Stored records
"""
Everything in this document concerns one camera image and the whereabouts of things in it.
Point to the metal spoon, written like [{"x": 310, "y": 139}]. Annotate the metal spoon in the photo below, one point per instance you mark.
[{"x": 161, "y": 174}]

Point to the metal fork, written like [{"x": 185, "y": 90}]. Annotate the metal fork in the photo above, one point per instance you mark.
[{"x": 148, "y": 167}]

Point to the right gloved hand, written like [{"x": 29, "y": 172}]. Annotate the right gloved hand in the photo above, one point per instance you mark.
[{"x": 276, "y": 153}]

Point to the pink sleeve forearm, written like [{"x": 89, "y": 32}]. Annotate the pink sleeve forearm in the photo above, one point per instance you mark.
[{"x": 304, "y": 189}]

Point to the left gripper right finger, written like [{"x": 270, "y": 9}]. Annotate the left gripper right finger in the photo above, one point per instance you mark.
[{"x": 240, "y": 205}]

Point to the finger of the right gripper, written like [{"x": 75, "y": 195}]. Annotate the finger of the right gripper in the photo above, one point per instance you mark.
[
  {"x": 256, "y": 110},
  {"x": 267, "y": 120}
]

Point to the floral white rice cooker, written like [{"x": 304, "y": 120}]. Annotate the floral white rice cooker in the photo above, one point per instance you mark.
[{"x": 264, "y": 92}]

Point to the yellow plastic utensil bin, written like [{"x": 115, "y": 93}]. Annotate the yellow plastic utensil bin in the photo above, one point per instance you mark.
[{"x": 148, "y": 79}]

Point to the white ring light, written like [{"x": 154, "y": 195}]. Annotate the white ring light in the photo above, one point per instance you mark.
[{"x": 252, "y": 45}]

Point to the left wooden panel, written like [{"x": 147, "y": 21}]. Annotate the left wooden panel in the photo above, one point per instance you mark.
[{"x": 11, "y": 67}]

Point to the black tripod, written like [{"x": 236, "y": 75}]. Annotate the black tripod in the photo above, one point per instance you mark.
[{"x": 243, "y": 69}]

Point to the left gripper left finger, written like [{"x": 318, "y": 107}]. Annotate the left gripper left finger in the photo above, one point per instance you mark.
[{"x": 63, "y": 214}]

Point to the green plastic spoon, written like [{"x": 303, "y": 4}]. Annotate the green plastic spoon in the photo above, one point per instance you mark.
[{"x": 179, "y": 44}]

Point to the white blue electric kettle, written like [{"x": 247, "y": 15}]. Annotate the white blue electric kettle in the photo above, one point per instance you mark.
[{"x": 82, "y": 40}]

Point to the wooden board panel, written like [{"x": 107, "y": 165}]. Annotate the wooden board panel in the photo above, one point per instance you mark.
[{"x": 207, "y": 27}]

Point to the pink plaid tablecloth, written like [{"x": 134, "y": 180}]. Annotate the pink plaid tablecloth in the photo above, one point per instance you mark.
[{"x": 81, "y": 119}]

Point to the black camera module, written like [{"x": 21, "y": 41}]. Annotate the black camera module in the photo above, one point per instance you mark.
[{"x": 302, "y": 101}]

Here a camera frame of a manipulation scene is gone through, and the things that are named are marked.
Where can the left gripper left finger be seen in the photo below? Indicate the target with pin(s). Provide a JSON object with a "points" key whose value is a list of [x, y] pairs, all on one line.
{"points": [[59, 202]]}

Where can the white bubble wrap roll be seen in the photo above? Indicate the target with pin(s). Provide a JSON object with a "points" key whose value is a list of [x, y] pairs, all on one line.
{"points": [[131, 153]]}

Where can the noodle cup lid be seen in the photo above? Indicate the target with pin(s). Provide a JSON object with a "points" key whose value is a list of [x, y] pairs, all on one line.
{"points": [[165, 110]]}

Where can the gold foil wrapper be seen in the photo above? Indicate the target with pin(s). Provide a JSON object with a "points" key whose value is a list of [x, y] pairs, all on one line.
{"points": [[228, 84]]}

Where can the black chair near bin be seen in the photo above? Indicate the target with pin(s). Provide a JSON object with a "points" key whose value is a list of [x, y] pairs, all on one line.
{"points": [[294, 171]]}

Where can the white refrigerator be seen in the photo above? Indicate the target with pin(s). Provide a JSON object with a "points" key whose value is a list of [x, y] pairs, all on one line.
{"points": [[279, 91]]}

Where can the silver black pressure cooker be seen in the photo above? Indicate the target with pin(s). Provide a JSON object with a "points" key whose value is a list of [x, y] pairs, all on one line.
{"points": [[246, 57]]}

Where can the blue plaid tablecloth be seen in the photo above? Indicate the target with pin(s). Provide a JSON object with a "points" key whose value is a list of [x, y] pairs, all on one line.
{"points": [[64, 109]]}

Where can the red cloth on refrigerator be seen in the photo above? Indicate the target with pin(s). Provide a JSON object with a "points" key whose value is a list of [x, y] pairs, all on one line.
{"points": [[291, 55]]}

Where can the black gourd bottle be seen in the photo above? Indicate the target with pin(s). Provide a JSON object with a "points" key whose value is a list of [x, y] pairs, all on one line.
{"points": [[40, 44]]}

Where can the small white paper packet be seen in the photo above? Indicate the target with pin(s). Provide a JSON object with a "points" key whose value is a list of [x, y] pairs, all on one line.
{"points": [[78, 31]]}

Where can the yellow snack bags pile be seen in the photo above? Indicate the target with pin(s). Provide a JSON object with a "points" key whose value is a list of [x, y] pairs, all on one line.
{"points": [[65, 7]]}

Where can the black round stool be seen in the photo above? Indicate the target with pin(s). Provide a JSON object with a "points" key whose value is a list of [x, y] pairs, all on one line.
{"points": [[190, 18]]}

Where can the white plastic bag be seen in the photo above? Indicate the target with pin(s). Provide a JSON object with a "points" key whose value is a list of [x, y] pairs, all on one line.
"""
**Task instructions**:
From the entries above, restate word for word the lines from the line containing "Point to the wooden" to the line containing "Here a camera", both ends included, and nothing more.

**Answer to this problem**:
Point to the wooden board panel, written like [{"x": 107, "y": 165}]. Annotate the wooden board panel in the photo above, one point per instance you mark.
[{"x": 207, "y": 27}]

Point to the pink plaid tablecloth, written like [{"x": 134, "y": 180}]. Annotate the pink plaid tablecloth in the photo above, one point per instance you mark.
[{"x": 81, "y": 119}]

Point to the black camera module, written like [{"x": 21, "y": 41}]. Annotate the black camera module in the photo above, one point per instance you mark.
[{"x": 302, "y": 101}]

Here a camera frame of a manipulation scene is gone through, and the things that are named are marked.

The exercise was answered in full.